No Parachute: Aurora Wife of Convicted Ponzi Schemer Shares Her Story, Part I

Editor’s note: Almost two years ago, Denver was caught up in a scandal when it was revealed Shawn Merriman was involved in a $20 million Ponzi scheme. There were many victims but no one was more blindsided by his betrayal than his own wife and four children. In our three-part series, Shawn’s now-ex-wife Andrea shares how she learned the horrible truth, the day the Feds came to confiscate everything and where she is today.

March 18, 2009 I dropped my three-year-old off at preschool. I had a plan for the 2-3 hours he was going to be gone. And then my spouse called me on my cell phone. ”What are you doing this morning?” he asked.

I told him my plan and he told me he had hoped to spend time with me. I invited him to join me doing what I had planned. He told me he didn’t have that much time. I asked him how much time he needed, he told me (it was the same amount of time it would have taken to do my activity, and when I pointed that out he told me he wasn’t going to do that activity with me.) So like the flexible, kind wife that supported all of his dreams that I’d always tried to be, I turned the car around and headed home to spend time with him. I had no idea I was turning around so he could destroy all of my dreams.

Before I reached home, he called my cell phone again and asked me to meet him in the motor home. He loved that thing. (I hated it, had never wanted it, but had supported him in that dream as well.) Looking back, it was probably a bit odd for him to request I meet him there. But then again, I had no idea what was about to go down.

Everything.

I walked in and he was talking on the phone to someone. (Not unusual. He had spent his days and nights calling clients and putting business deals together our entire marriage.) I sat at the table, waited for him to finish his phone call, and happened to glance to the left where I saw a yellow legal pad with names written on it: Market Street Advisors, C.G.Boerner, Majestic Mountain Construction and Impressions Everlasting. The only thing I knew about anything on that list was that they were my spouse’s business ventures. I didn’t have anything to do with them. I figured he’d been doodling or making one of the endless lists he was famous for writing down on yellow legal pads. I was wrong.

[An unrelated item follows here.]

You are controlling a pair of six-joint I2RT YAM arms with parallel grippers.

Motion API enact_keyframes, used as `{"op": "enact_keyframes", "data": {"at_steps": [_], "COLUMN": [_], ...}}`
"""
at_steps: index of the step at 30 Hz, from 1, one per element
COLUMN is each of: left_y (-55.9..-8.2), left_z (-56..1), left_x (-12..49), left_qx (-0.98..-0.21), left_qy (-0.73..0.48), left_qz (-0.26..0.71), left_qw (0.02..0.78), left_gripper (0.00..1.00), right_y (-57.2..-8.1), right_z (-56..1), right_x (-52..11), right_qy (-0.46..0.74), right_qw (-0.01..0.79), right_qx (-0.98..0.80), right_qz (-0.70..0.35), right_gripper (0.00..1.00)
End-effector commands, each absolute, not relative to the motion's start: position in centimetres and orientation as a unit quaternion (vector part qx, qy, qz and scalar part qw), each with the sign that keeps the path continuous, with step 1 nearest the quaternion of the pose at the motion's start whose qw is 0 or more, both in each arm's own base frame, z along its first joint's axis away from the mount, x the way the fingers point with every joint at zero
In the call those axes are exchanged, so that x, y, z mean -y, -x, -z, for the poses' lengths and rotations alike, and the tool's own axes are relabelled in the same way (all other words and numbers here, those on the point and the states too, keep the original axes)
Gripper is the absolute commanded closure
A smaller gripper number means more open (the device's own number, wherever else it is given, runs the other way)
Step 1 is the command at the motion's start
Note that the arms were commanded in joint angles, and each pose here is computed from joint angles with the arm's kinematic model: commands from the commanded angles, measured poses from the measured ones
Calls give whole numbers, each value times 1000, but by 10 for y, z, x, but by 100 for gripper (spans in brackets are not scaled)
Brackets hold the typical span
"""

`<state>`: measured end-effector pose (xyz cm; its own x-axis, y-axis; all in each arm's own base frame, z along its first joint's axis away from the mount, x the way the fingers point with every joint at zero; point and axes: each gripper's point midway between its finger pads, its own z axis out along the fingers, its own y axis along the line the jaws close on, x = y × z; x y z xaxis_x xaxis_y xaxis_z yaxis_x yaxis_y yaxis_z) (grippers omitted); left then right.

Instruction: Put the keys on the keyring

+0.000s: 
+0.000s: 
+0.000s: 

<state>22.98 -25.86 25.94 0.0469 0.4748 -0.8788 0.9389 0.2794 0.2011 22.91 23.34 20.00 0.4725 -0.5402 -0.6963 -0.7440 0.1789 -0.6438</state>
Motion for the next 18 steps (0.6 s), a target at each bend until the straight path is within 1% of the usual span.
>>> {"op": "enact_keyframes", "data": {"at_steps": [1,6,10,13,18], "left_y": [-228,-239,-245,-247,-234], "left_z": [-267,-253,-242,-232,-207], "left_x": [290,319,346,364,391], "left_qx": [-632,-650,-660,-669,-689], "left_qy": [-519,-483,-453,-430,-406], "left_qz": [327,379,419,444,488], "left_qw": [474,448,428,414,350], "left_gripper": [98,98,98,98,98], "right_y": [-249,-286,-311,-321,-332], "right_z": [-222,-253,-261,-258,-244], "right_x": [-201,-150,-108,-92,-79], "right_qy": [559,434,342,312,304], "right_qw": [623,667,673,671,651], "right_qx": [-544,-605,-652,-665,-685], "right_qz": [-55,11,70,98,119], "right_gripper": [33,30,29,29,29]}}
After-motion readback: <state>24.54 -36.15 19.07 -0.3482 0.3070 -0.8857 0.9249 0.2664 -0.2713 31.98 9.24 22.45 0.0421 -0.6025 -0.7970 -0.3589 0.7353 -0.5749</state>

He hung up the phone, sat across the table from me, folded his hands together on the tabletop and paused. I looked at the legal pad, slid it across the table to him, and asked, “What’s this?”

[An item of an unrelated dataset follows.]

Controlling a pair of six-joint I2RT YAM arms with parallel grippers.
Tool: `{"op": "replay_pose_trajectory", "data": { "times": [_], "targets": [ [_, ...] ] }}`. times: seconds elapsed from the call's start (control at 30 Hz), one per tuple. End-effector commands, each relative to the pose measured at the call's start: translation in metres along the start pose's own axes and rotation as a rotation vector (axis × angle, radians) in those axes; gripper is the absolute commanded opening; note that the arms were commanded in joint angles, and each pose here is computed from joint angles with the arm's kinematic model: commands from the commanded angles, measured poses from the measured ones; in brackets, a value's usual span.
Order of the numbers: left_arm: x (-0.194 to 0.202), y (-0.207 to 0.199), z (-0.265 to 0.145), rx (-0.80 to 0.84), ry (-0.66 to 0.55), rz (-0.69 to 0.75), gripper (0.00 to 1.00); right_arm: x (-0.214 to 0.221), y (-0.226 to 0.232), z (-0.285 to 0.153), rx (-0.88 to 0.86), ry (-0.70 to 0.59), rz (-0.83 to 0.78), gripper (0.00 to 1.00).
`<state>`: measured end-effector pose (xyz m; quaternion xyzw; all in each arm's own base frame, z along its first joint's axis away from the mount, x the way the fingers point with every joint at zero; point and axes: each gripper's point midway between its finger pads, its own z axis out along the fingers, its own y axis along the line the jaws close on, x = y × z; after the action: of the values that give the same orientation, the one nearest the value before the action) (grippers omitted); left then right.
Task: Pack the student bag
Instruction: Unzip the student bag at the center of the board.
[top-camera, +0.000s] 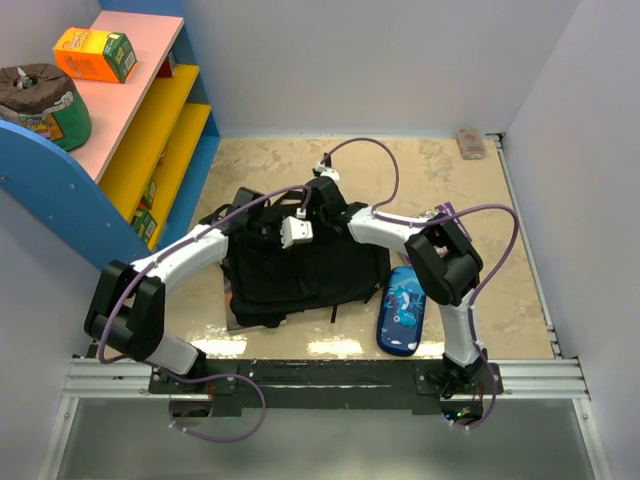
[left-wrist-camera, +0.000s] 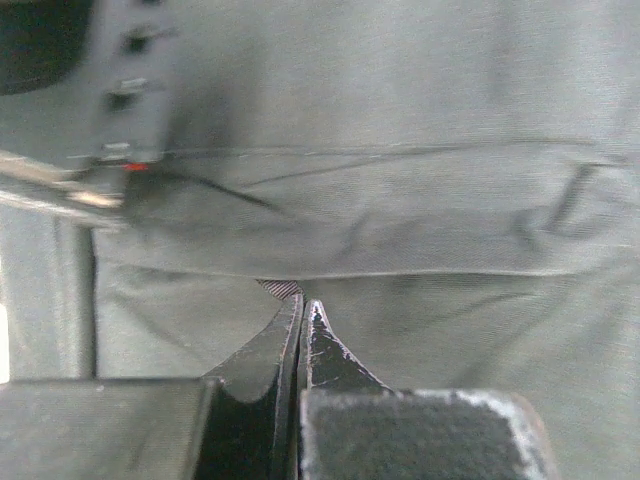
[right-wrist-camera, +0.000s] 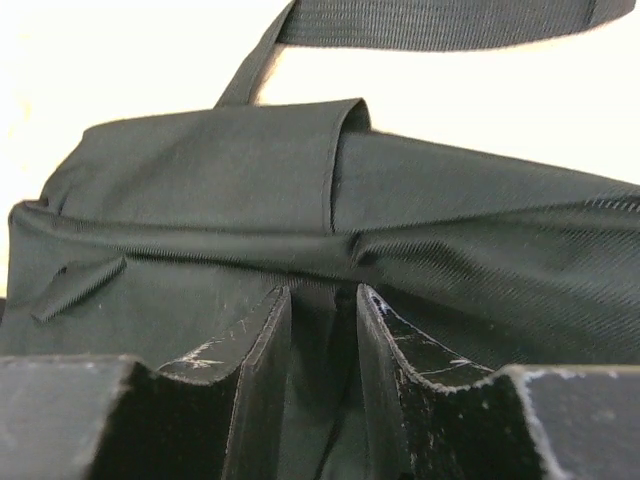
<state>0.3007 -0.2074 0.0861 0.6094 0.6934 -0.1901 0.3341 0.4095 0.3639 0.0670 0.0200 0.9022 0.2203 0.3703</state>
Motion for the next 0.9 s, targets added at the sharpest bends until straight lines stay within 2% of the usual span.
{"op": "replay_pose_trajectory", "data": {
  "times": [0.0, 0.17, 0.5, 0.57, 0.6, 0.63, 0.73, 0.83, 0.87],
  "targets": [
    [-0.013, -0.038, -0.012, 0.083, -0.036, -0.005, 0.0, -0.027, -0.01, 0.008, 0.045, -0.057, 0.037, 0.34],
    [-0.018, -0.064, -0.021, 0.14, -0.041, -0.009, 0.0, -0.041, -0.01, 0.011, 0.045, -0.086, 0.05, 0.43],
    [-0.015, -0.117, -0.037, 0.286, 0.001, 0.016, 0.0, -0.048, -0.032, 0.018, 0.098, -0.104, 0.029, 0.46],
    [-0.011, -0.123, -0.039, 0.302, 0.013, 0.01, 0.0, -0.053, -0.04, 0.017, 0.114, -0.106, 0.03, 0.53],
    [-0.009, -0.126, -0.039, 0.31, 0.016, 0.012, 0.0, -0.056, -0.041, 0.015, 0.114, -0.107, 0.033, 0.58],
    [-0.006, -0.128, -0.04, 0.325, 0.021, 0.028, 0.0, -0.057, -0.04, 0.012, 0.113, -0.1, 0.032, 0.68],
    [-0.005, -0.136, -0.044, 0.366, 0.033, 0.018, 0.01, -0.072, -0.026, -0.013, 0.069, -0.122, 0.016, 0.73],
    [-0.015, -0.134, -0.048, 0.35, 0.001, 0.011, 0.09, -0.066, -0.018, -0.041, 0.037, -0.123, -0.021, 0.76],
    [-0.019, -0.132, -0.049, 0.334, -0.013, 0.011, 0.12, -0.05, -0.016, -0.046, 0.04, -0.098, -0.059, 0.76]
  ]
}}
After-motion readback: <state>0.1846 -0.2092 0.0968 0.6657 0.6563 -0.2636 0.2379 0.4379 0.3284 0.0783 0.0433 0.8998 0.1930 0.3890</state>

He replied, “That’s what I wanted to talk to you about.” In a voice as calm and unemotional as I’d ever witnessed. Nothing about his performance tipped me off as to what was about to happen.

Turns out, that yellow legal pad was a list, but only the beginning, of the lies I didn’t know he had been telling me and everyone else…for over 16 years.

It’s still not quite real. The fall out is, of course. But everything else STILL doesn’t seem real. And without warning, I found out everything I thought was real, actually wasn’t.

“My company, Market Street Advisors, is a sham.”

One simple sentence, and the complicated web of choices, actions and decisions of ONE person, the man I’d known since 1988 but apparently hadn’t known at all, shattered my world.

March 18, 2009.

But I didn’t get it. Yet.

I know it showed in my face. I didn’t have a clue what he was telling me. My first thought (always a party or holiday thought at that stage of my life!) was, “Is this an early April Fool’s joke? Doesn’t he remember yesterday was St. Patrick’s Day? Boy, does he have his dates wrong! What kind of joke is he trying to play?” All I could do was look at him with a puzzled expression on my face.

Suddenly, in spite of my education and my knowledge of English and vocabulary, I didn’t understand the word “sham.”

He explained, “My company isn’t real. It’s a sham, and has been from the very beginning. I’ve been running a ponzi scheme for the past 16 years.”

I didn’t know what a ponzi scheme was.

I’d heard mention of a ponzi scheme on the news, I’d heard the name Bernie Madoff, I knew he had done something illegal, I knew a lot of people were mad at him and what he had done, but I didn’t understand what it was he, or my spouse, had done.

I got the condensed version. What I was told left me in complete and utter shock. But it didn’t stop there.

My spouse told me he had hired an attorney and had already turned himself in to the government authorities and to our church leaders. He told me he would be going to prison and getting excommunicated from our church. He also told me everything had been seized (I didn’t know what that meant but was too shocked to ask–he was still talking.) He told me I would be left alone to raise our children. And he told me I needed to hire an attorney right away but he’d maxed out all of our credit cards paying for his.

I was shocked. I was stunned. I was confused. I was scared. I was devastated. And at the same time, I didn’t know what I thought or felt.

All I knew was that I had been thrown out of an airplane…without a parachute.

Then my mind kicked in and my questions began.

“How can this be? What am I going to do? No job? No money? You’re going to PRISON? How will I raise our kids? How will I keep them alive? How am I going to pay for our food and utility bills? How will I pay our car insurance? What am I going to do?” (That fear I’d always had of being responsible to keep someone else alive, the responsibility of providing for someone else, returned. I was terrified for the physical survival of my children.)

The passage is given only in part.